▶ **What you need to do**
Among the entries below, extract exactly the lines that run from the one with "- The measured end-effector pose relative" through the one with "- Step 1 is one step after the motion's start", both ends included.

▶ **Records for this exercise**
Start of Block

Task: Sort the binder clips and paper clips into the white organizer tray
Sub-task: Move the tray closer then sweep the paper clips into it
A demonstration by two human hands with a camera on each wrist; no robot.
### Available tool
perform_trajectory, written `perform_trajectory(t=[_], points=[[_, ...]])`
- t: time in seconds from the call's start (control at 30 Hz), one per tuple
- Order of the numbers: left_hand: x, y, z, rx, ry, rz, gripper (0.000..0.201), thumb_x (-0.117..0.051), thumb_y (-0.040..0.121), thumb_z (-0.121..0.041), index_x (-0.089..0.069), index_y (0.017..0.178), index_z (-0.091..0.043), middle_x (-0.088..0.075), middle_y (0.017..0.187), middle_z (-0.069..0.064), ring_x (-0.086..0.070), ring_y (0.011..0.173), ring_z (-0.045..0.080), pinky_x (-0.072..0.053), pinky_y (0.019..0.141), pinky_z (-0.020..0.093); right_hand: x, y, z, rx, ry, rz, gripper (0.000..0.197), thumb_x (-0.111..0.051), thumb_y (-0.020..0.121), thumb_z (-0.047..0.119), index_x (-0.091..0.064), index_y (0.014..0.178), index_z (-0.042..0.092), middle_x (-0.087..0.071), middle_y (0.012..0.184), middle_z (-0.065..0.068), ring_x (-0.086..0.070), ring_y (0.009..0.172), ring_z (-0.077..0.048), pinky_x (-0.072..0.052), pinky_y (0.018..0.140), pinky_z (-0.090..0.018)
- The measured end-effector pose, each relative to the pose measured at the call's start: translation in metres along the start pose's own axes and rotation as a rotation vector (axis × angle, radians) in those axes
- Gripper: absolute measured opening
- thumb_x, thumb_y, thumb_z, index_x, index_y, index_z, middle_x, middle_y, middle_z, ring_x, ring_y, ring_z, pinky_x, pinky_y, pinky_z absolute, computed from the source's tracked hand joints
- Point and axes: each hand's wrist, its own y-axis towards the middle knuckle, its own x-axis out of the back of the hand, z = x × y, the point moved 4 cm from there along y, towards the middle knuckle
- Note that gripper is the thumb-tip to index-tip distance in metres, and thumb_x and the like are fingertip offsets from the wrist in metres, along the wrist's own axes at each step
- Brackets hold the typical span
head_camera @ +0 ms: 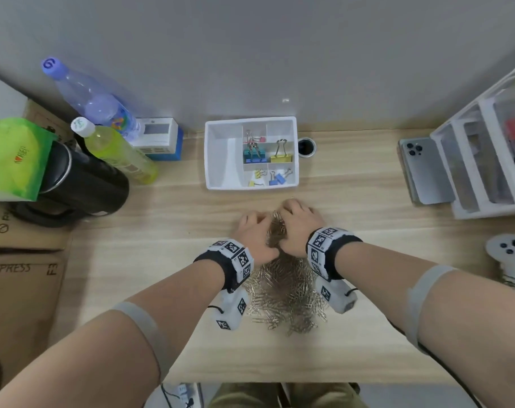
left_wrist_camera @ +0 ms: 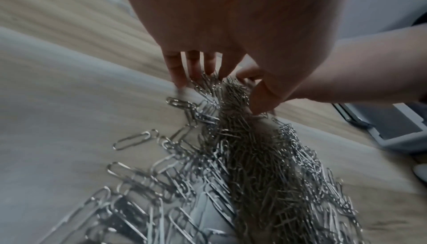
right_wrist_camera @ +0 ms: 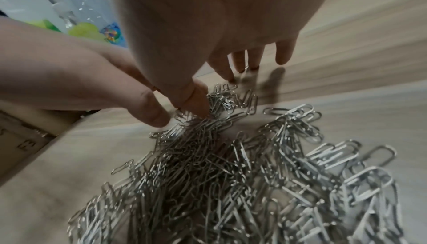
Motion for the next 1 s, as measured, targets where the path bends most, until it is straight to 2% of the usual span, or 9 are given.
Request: perform_trajectory(t=[0.1,0.2,0.27,0.37,0.47,0.57,0.77,0.87,1.0], points=[[-0.006,-0.007,-0.009,-0.030,-0.017,0.008,0.067,-0.064,0.074,-0.038,-0.048,0.136,-0.019,-0.038,0.137,0.010,-0.033,0.128,0.028,-0.029,0.109,0.035,-0.001,-0.007,0.004,0.052,0.004,0.030,0.066,-0.055,0.074,0.038,-0.048,0.136,0.020,-0.046,0.139,-0.004,-0.042,0.130,-0.026,-0.037,0.107,-0.044],[-0.009,-0.015,-0.012,-0.060,-0.132,0.072,0.055,-0.060,0.068,-0.040,-0.064,0.117,-0.015,-0.046,0.131,0.010,-0.042,0.123,0.028,-0.035,0.108,0.035,-0.002,-0.015,0.006,0.113,0.116,0.059,0.055,-0.051,0.071,0.031,-0.058,0.126,0.028,-0.066,0.113,-0.002,-0.061,0.105,-0.026,-0.052,0.088,-0.040],[-0.007,-0.019,-0.011,-0.077,-0.183,0.064,0.050,-0.057,0.066,-0.039,-0.071,0.105,-0.011,-0.053,0.120,0.008,-0.051,0.112,0.027,-0.043,0.099,0.037,-0.001,-0.018,0.006,0.133,0.178,0.068,0.046,-0.053,0.074,0.022,-0.060,0.120,0.026,-0.064,0.107,-0.002,-0.061,0.099,-0.025,-0.053,0.083,-0.037],[0.002,-0.023,-0.002,-0.038,-0.213,-0.047,0.030,-0.061,0.073,-0.030,-0.071,0.096,-0.012,-0.055,0.109,0.006,-0.056,0.101,0.025,-0.047,0.092,0.036,0.003,-0.016,0.005,0.113,0.157,-0.004,0.044,-0.056,0.078,0.023,-0.056,0.122,0.020,-0.050,0.115,-0.002,-0.052,0.107,-0.024,-0.050,0.087,-0.040],[0.007,-0.028,0.017,0.119,-0.188,-0.163,0.030,-0.058,0.080,-0.023,-0.063,0.108,-0.015,-0.050,0.106,0.005,-0.055,0.100,0.025,-0.048,0.093,0.037,0.004,-0.006,0.014,0.164,0.063,0.009,0.063,-0.059,0.077,0.029,-0.044,0.137,0.018,-0.039,0.136,-0.002,-0.039,0.124,-0.023,-0.042,0.101,-0.041],[0.009,-0.037,0.039,0.315,-0.136,-0.172,0.045,-0.058,0.080,-0.025,-0.050,0.121,-0.008,-0.046,0.120,0.013,-0.047,0.114,0.030,-0.044,0.099,0.041,0.003,0.006,0.029,0.215,-0.009,0.041,0.071,-0.062,0.076,0.033,-0.037,0.142,0.022,-0.032,0.145,-0.002,-0.031,0.133,-0.023,-0.036,0.104,-0.045],[-0.003,-0.057,0.046,0.606,-0.053,-0.084,0.063,-0.063,0.075,-0.037,-0.038,0.128,-0.013,-0.035,0.128,0.013,-0.039,0.117,0.032,-0.045,0.090,0.042,-0.007,0.001,0.043,0.260,-0.122,0.137,0.059,-0.058,0.082,0.028,-0.047,0.138,0.016,-0.039,0.142,-0.004,-0.034,0.133,-0.025,-0.036,0.106,-0.043],[-0.012,-0.057,0.033,0.620,-0.098,-0.036,0.058,-0.062,0.076,-0.039,-0.037,0.125,-0.018,-0.036,0.127,0.012,-0.042,0.116,0.033,-0.046,0.094,0.047,-0.013,-0.013,0.042,0.323,-0.119,0.185,0.050,-0.054,0.085,0.016,-0.051,0.134,0.019,-0.043,0.134,-0.003,-0.040,0.124,-0.024,-0.042,0.099,-0.041],[-0.030,-0.055,0.013,0.434,-0.184,0.116,0.066,-0.064,0.067,-0.039,-0.039,0.126,-0.023,-0.036,0.125,0.008,-0.047,0.112,0.029,-0.051,0.089,0.045,-0.015,-0.028,0.034,0.343,-0.127,0.247,0.043,-0.051,0.083,0.012,-0.059,0.124,0.021,-0.047,0.121,0.000,-0.042,0.116,-0.021,-0.042,0.096,-0.036]])
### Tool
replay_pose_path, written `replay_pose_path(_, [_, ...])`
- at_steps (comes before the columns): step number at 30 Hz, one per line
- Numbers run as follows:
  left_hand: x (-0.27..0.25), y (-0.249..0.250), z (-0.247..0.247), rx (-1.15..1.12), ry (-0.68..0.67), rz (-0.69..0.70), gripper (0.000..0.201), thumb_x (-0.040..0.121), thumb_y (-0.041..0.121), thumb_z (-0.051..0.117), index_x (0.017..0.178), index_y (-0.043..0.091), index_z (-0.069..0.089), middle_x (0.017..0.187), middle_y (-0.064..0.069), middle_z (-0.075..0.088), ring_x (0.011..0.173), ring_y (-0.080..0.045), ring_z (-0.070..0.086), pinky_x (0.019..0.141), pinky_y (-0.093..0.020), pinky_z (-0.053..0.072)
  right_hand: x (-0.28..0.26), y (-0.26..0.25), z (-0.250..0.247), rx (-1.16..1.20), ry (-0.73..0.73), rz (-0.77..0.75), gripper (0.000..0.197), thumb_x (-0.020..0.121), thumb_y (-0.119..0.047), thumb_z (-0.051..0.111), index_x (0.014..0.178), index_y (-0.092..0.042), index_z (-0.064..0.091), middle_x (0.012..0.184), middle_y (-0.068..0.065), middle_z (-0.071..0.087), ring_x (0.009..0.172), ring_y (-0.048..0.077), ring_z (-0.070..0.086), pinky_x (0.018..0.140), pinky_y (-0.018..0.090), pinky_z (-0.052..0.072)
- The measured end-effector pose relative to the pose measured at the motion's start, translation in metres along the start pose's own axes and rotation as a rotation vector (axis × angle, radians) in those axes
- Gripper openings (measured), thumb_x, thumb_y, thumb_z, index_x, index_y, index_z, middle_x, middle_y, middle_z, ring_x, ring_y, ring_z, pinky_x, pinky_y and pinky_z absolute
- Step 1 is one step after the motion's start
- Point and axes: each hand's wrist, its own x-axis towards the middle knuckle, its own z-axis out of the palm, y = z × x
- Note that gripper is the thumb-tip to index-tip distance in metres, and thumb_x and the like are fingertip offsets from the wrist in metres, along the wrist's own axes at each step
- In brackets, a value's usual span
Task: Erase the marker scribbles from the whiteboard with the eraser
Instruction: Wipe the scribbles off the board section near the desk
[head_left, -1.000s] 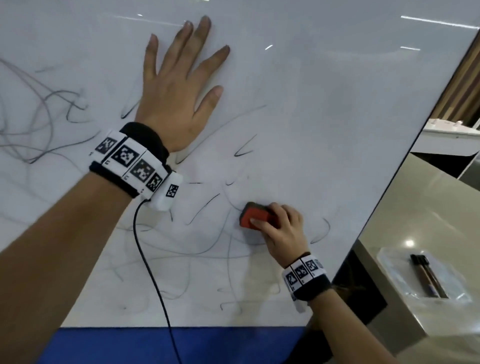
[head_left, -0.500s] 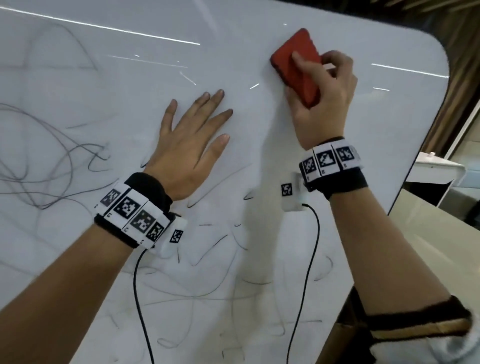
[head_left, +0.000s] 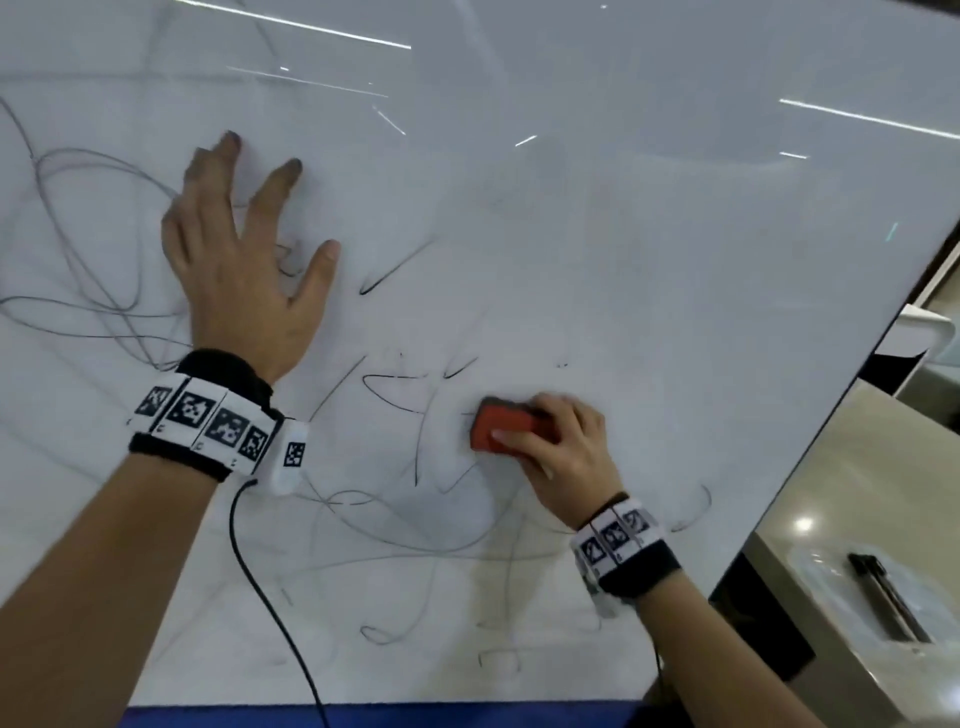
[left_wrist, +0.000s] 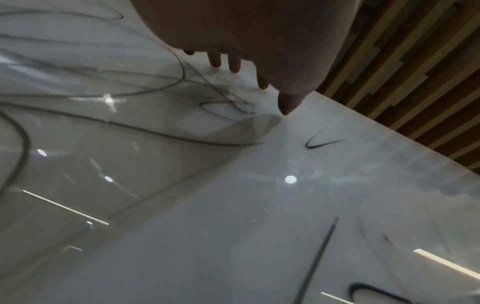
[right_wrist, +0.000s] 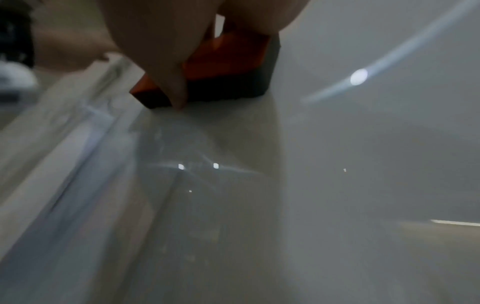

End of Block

▶ **Reply to the task**
- The measured end-effector pose relative to the pose measured at the motion's start, translation in metres along the start pose's own axes and rotation as a rotation vector (axis × angle, radians) in those axes
- Gripper openings (measured), thumb_x, thumb_y, thumb_z, index_x, index_y, index_z, middle_x, middle_y, middle_z, ring_x, ring_y, ring_z, pinky_x, pinky_y and pinky_z absolute
- Step 1 is one step after the motion's start

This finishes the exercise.